Loom's style of exploration (and that of aws shuttle mentioned below) can be quite effective. Coyote is the equivalent library in the .NET world (formerly known as P#) and comes with a bunch of exploration "schedulers" (from random exploration to probabilistic and even an experimental reinforcement learning based one). They released an animation rich video today (see https://news.ycombinator.com/item?id=26718273). Worth watching even if you're using Rust as Loom and aws shuttle are conceptually similar.

inaseer · on April 6, 2021

There has been a bunch of content on Coyote shared before as well but the quality of animations and how they explain how it works under the hood in this introduction was excellent.

inaseer · on March 21, 2021

Hi HN,

The tweet links to a couple of tutorials showing how to test an extremely simple CRUD service using Coyote to find concurrency bugs. Developers write simple unit tests whose concurrency is explored by Coyote to find bugs. You might be surprised to learn how we can write a number of interesting concurrency tests for even the simplest of CRUD services.

https://microsoft.github.io/coyote/#tutorials/first-concurre... https://microsoft.github.io/coyote/#tutorials/test-concurren...

inaseer · on Nov 4, 2020

Shameless plug: http://imnaseer.net/paxos-from-the-ground-up.html

I worked on an explanation of Paxos where we start with a simple but incorrect implementation of the protocol. The bug is then fixed and the protocol refined. Which leads to another bug. Interestingly, after fixing 6 or 7 bugs we arrive at the actual working implementation of Paxos. The reader, having walked the path of arriving at the protocol (hopefully) understands the nuances better than just reading the description of the protocol from the get-go.

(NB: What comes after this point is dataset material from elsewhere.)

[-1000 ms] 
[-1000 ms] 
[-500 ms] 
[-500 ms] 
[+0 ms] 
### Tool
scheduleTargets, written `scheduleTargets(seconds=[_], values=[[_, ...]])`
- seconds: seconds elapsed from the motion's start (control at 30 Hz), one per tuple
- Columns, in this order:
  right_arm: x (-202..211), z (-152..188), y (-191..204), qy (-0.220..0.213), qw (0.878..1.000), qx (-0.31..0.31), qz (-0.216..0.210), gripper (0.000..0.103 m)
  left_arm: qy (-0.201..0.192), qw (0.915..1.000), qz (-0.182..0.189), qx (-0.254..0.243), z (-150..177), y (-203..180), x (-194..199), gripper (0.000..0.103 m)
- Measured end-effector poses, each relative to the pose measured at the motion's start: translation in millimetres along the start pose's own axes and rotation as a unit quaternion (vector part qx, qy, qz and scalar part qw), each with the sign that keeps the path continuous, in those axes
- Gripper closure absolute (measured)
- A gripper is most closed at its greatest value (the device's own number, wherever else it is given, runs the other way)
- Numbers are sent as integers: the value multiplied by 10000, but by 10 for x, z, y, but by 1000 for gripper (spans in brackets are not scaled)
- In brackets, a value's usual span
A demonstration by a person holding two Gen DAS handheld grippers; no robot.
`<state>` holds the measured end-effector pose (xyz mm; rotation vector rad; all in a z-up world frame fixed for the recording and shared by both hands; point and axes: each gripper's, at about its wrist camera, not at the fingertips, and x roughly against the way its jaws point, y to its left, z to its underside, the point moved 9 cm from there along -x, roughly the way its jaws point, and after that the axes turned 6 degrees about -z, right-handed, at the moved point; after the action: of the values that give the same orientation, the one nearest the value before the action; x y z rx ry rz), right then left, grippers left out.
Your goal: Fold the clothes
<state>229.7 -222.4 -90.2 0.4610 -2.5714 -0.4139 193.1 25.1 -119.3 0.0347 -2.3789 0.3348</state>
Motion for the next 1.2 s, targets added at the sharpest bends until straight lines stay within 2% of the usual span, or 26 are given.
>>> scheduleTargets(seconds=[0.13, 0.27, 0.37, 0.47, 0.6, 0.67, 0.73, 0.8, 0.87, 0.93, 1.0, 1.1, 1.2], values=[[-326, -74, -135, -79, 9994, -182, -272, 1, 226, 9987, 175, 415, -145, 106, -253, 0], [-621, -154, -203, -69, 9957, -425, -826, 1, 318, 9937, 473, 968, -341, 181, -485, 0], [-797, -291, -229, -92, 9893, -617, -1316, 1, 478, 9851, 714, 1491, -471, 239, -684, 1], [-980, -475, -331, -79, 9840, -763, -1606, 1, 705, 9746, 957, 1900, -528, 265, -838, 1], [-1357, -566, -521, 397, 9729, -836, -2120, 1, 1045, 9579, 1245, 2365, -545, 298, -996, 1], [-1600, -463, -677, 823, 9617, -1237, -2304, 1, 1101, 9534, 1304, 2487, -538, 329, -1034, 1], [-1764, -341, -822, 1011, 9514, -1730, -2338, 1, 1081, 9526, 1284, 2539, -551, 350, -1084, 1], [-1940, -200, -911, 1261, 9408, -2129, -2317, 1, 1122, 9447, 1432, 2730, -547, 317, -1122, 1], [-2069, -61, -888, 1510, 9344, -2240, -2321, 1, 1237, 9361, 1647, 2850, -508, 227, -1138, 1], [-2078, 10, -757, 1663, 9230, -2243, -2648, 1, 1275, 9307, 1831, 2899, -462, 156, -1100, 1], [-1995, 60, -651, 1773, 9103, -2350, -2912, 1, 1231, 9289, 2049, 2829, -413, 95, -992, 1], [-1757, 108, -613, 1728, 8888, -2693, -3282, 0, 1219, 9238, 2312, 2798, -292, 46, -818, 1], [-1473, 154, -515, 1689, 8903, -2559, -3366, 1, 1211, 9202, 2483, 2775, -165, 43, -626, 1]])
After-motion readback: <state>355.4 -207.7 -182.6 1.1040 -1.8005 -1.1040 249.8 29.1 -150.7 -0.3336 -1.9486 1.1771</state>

Bonus: The explanation uses simulated visual runs as well, eg. http://imnaseer.net/paxos-from-the-ground-up.html?section=3&...

inaseer · on Nov 2, 2020

Concurrency is hard - this was a great investigation into the bug using TLA+ by the author which suggested simplifications to the code in addition to the bug fix.

This reminded me of another reader/writer concurrency bug posted by Tom Cargill in the c2 wiki caused by surprising behavior of Java monitors, which Hillel Wayne showed how to discover and then fix using TLA+ at https://www.hillelwayne.com/post/augmenting-agile/

We were able to reproduce and fix the same bug using Coyote as well, and documented our experience at https://cloudblogs.microsoft.com/opensource/2020/07/14/extre... I was pleasantly surprised at the finding and was definitely heartened by our experiment where we were able to reproduce the bug in actual working C# code without the need of an additional modeling step. While TLA+ is undoubtedly very powerful when it comes to modeling and catching concurrency bugs, I do hope tools like Coyote get wider adoption and are implemented for more languages so bugs in critical infrastructure code can be caught in a scalable and repeatable way while staying within just one language for implementation _and_ testing.